Thursday 5 April 2012

Touring Barber of Seville Uplifts Despite Budget Restraints



Grant Doyle as Figaro, Nicholas Sharratt as Almaviva
Photo by Richard Hubert Smith

I have seen a few Barbers in my time and never a duff production. Maybe there is something about this opera that brings out the best in all the participants, getting them to raise their game as individuals and at the same time work as a team in what is essentially an ensemble piece. Both cast and audience can be carried along on waves of infectious joy, wit, and delicious farce-like plotting and, of course, a relentless succession of wonderful tunes. The credit goes, in the first place, to Rossini, who created, nearly two hundred years ago, what many people believe to be the perfect comic opera. Whilst obeying the many restrictive musical conventions of the time, he creates a stage work of superbly paced narrative in which the characters are all too recognisable human beings displaying so many of the failings and aspirations that go with that status.

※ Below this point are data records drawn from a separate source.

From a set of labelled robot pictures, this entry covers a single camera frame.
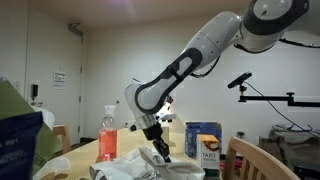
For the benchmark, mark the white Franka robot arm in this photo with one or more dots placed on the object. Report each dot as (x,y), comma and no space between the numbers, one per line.
(213,40)

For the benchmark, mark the beige cardboard carton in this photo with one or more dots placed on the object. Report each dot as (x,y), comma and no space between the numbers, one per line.
(165,134)

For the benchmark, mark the wooden chair back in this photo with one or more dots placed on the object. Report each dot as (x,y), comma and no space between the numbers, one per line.
(256,160)

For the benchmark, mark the dark blue chip bag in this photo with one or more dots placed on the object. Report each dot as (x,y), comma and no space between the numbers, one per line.
(16,146)

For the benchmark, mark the black door lock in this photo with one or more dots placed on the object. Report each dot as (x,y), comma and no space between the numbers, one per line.
(34,91)

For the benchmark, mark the blue Swiss Miss box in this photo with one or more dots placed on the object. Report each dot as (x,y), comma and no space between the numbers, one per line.
(193,140)

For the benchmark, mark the grey covered furniture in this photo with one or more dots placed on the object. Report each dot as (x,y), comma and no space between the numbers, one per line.
(290,146)

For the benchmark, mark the grey door closer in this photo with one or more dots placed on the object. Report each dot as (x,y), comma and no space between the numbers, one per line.
(75,30)

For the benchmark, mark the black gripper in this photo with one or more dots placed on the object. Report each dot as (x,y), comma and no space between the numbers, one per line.
(153,131)

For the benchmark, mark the wooden slat chair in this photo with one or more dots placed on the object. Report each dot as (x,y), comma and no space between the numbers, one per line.
(63,133)

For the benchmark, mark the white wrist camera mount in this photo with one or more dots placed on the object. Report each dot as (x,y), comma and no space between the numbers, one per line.
(166,117)

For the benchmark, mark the paper notice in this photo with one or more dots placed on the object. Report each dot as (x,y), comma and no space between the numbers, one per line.
(59,80)

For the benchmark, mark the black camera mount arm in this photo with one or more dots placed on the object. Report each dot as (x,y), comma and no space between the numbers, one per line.
(270,98)

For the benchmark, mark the spray bottle with pink liquid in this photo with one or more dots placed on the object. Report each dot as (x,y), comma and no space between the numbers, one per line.
(107,140)

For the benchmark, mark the black camera on mount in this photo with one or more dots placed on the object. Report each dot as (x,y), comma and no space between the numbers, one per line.
(240,80)

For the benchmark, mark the white light switch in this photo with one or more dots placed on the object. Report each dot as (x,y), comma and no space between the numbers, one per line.
(16,85)

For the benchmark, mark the white printed tote bag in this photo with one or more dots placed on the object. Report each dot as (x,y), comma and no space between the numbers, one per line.
(140,166)

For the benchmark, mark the white door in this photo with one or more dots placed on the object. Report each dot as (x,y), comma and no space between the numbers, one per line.
(68,110)

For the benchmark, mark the orange Tazo tea box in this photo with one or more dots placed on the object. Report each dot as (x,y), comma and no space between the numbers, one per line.
(208,156)

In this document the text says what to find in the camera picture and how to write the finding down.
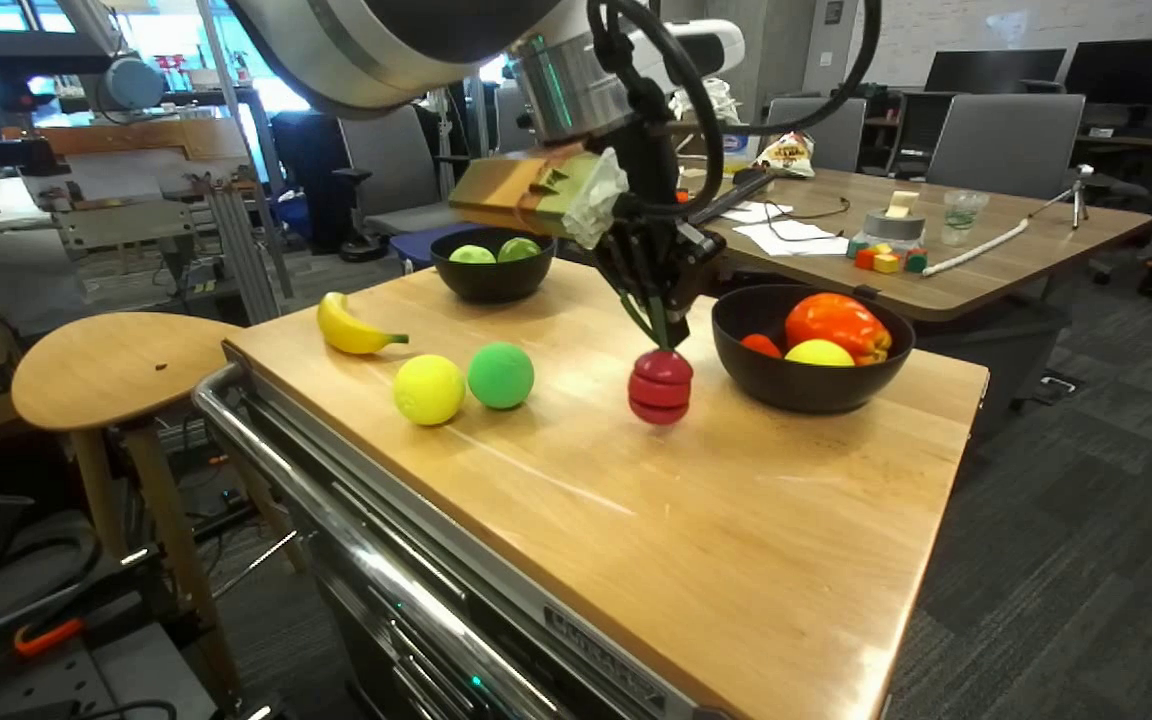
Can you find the white stick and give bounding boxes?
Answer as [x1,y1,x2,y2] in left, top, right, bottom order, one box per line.
[919,215,1037,280]

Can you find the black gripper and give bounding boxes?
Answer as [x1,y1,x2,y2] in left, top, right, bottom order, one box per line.
[593,194,729,351]

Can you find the beige cloth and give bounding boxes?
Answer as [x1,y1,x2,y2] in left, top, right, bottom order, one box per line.
[759,129,819,182]

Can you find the grey office chair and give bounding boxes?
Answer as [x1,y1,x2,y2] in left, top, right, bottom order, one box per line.
[759,94,872,177]
[924,94,1094,205]
[332,99,481,258]

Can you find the small silver tripod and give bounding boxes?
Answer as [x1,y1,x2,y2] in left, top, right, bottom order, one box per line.
[1051,162,1102,233]

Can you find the green fuzzy ball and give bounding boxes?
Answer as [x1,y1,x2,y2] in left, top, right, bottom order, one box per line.
[464,341,541,418]

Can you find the black plastic bowl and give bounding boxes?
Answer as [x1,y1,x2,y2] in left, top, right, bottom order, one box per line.
[430,222,556,308]
[710,280,919,420]

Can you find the green toy pear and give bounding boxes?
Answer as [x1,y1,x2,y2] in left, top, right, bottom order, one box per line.
[493,233,545,268]

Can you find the clear container with yellow item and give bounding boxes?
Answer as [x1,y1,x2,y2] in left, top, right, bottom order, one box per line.
[870,190,933,247]

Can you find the wooden conference table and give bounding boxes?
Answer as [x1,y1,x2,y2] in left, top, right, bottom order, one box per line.
[701,157,1152,334]

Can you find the orange red toy tomato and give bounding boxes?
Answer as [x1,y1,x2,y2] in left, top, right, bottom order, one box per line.
[782,290,896,370]

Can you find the yellow fuzzy ball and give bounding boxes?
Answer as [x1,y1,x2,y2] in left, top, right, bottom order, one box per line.
[392,351,469,432]

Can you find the yellow toy lemon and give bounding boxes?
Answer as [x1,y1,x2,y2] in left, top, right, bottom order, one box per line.
[783,336,862,373]

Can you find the yellow toy banana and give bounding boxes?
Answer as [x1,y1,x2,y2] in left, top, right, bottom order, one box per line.
[317,290,411,362]

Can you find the black computer monitor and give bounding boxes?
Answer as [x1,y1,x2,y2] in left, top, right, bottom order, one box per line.
[1064,38,1152,112]
[924,47,1071,95]

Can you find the round wooden stool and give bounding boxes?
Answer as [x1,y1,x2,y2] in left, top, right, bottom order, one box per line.
[9,308,249,711]

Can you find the small red textured ball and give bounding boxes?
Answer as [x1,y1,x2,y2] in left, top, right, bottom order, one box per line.
[737,329,788,363]

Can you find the long black device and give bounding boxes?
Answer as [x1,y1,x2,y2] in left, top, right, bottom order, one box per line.
[722,163,788,215]

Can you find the aluminium frame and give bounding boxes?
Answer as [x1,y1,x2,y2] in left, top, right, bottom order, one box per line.
[193,171,288,329]

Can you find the white paper sheets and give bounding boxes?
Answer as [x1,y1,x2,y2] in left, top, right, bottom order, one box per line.
[723,197,854,260]

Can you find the clear plastic cup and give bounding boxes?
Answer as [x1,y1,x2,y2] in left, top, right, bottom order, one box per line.
[941,190,994,233]

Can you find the silver cart handle bar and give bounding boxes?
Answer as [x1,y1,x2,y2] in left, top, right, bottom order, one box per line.
[193,363,541,720]

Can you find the orange clamp handle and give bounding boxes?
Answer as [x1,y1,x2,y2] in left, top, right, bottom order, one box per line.
[9,615,90,666]

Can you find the red toy radish green leaves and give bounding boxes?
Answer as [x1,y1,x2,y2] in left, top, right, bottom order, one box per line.
[623,317,698,432]

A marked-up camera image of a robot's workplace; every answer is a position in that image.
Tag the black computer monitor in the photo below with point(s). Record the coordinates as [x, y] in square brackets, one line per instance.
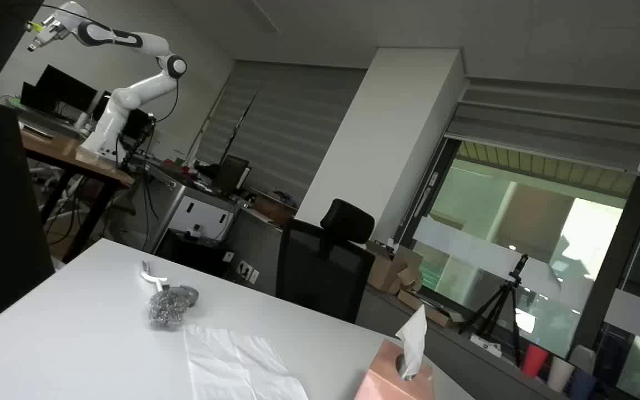
[56, 93]

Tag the white drawer cabinet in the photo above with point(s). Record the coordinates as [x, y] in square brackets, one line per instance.
[194, 214]

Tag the white cup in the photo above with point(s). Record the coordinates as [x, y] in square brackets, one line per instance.
[558, 375]

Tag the small black monitor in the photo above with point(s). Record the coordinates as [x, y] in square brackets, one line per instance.
[231, 174]

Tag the blue cup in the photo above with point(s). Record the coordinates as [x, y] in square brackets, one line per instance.
[580, 386]

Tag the black metal frame post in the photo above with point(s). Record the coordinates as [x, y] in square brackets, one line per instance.
[616, 259]

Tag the wooden desk with black legs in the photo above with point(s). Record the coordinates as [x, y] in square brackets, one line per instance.
[76, 159]

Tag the small white plastic scrap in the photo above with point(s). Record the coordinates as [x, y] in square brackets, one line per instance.
[152, 276]

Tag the white crumpled plastic bag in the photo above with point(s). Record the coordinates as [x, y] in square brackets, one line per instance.
[235, 367]

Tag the white paper tissue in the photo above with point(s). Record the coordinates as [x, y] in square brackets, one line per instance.
[415, 336]

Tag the brown cardboard box stack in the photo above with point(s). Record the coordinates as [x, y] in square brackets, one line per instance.
[398, 279]

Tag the grey rolled window blind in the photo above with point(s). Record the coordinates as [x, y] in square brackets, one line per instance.
[556, 123]

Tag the red cup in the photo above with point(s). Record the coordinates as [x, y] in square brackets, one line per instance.
[534, 361]

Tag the black camera tripod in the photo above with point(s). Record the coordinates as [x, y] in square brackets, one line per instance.
[504, 296]

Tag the black office chair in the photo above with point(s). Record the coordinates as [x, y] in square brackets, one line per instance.
[322, 271]

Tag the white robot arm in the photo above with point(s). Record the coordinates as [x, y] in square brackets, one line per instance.
[138, 91]

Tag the grey gripper with green tag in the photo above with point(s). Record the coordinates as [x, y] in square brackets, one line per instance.
[45, 32]

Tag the grey crumpled cloth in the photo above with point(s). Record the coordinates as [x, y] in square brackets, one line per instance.
[172, 303]

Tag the orange tissue box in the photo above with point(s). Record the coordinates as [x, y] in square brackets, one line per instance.
[382, 382]

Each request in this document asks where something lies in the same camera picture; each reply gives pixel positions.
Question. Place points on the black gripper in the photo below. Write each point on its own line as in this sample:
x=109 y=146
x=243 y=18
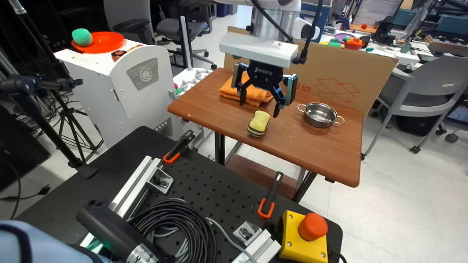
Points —
x=265 y=75

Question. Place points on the yellow plushy toy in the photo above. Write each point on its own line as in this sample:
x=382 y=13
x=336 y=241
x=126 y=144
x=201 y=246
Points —
x=259 y=124

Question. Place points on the small steel pot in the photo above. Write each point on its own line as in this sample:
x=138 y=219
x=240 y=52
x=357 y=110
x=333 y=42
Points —
x=319 y=116

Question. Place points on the folded orange cloth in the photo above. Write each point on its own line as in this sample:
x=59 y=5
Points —
x=257 y=96

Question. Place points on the wooden table with black legs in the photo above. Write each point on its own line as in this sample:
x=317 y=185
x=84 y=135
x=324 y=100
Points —
x=302 y=141

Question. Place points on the brown cardboard sheet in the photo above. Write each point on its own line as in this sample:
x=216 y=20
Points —
x=341 y=78

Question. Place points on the orange black bar clamp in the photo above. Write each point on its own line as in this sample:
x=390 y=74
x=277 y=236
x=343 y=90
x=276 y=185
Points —
x=270 y=195
x=178 y=148

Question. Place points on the grey office chair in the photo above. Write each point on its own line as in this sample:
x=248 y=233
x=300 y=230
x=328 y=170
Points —
x=170 y=24

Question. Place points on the black perforated breadboard table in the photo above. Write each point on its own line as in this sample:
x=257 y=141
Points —
x=205 y=191

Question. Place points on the white machine cabinet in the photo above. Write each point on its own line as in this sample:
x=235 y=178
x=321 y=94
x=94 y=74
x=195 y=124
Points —
x=122 y=93

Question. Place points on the yellow emergency stop button box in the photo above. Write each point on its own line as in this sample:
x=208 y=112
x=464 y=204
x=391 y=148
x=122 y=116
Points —
x=305 y=239

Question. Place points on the short aluminium extrusion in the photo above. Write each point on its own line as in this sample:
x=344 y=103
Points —
x=261 y=246

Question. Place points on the long aluminium extrusion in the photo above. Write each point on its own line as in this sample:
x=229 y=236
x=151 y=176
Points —
x=137 y=185

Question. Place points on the grey plastic chair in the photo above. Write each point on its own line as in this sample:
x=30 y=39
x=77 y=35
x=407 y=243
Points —
x=429 y=89

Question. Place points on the orange plate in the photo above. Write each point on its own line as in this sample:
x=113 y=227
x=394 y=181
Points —
x=104 y=42

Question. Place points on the green ball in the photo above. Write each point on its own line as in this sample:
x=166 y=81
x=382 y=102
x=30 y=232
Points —
x=81 y=37

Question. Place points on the blue rounded object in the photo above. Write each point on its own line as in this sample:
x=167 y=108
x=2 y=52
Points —
x=30 y=243

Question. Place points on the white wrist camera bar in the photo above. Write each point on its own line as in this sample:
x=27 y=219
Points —
x=258 y=49

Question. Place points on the small metal bracket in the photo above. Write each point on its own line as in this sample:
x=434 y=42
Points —
x=161 y=182

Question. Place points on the black camera tripod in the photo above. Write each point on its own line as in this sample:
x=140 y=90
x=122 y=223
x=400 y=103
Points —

This English Touring Opera production did not confound my argument above. It is one that has already been on the road for nearly a month and has had a chance, no doubt, continuously to hone itself. As soon as the overture started, one disadvantage of the relatively a low budget enterprise became apparent. The string section was of near chamber proportions with a total body of only a dozen players. This would not have been so much of a problem were it not for the fact that they were battling against the Theatre Royal’s desperately dead acoustic (a common issue with many of Britain’s main city theatres which are mostly of Victorian design), something that would brutally expose any flaws in ensemble and intonation. The players did splendidly well but they were never going to be able to produce a blooming sound with depth, and never achieve the expected climactic peaks at the end of Rossini’s trademark crescendos. Early on, tenor Nicholas Sharratt has to sing Almaviva’s serenading aria to Rosina and he also had a tussle with the acoustic. He has a fine lyric tenor sound but it is not a powerful voice and his top notes never soared as they might. Nevertheless he warmed up during the course of the evening and his difficult coloratura turn in the final ensemble was a triumph. In fact a steady gathering of momentum and improvement all round was a feature of the evening, things stepping up as each of the characters entered and settled in. After Almaviva, we get the entry of Figaro and Grant Doyle achieved a suitable sense of domination with his commanding baritone and stage presence.

In a nutshell the opera is about a plot to free a caged bird (Rosina) from its prison (guardian Dr Bartolo’s house). The singer of the part of Rosina has to convey both charming innocence and feminine guile. Kitty Whately may not have as fruity a lower register as some mezzos but she rattled through her difficult runs with silken musicality and, with her natural, engaging acting her’s was a notable portrayal. Touring opera company productions are often the place to engage in talent spotting of the up-and –comers and on this form Kitty Whately may have great things to come. Andrew Slater as Bartolo nearly stole the show with his patter numbers and Alan Fairs as Don Basilio supplied a suitably grotesque Don Basilio with his splendid bass. All the cast coped well with their rapid patter routines in the English translation, enabling us (without surtitles) to understand what was being said in all but the more complex ensemble numbers.

As a touring company on a tight budget and necessarily highly portable sets, ETO is never going to be able to deliver lavish, complex scenery. The set consisted of simple flats representing houses that were later turned round to convey Dr Bartolo’s residential interior. This worked perfectly well in a production that, mercifully, was set in its correct 18th century period as we could tell from the fine costumes.

Timothy Carey both conducted and accompanied the recitatives from the keyboard, and, apart from some odd slumps in tempo, kept the score moving.

The premiere of IL Barbiere in Rome in 1816 was famously booed. This was partly because the story had already been set by a more favoured composer, Paisiello. Without football in those days, opera was the nearest thing to a competitive sport in Italy. Two centuries on, history has judged the outright winner to have been the 23 year old upstart, Gioacchino Rossini.

Audiences are a lot less demonstrative nowadays, although by all accounts the London premier of this production at the Hackney Empire had each musical turn greeted with whoops and whistles. Things are more staid up in the Northern Shires (I spotted quite a number of tweed jackets) but in their own way the audience was highly appreciative. People were leaving with spring in their steps.
This was the first opera I have ever attended where the singers did not take individual bows at the end. They all resolutely remained in line, holding hands. I assume this was a statement that without real team work the enterprise simply wouldn’t work. Very fitting.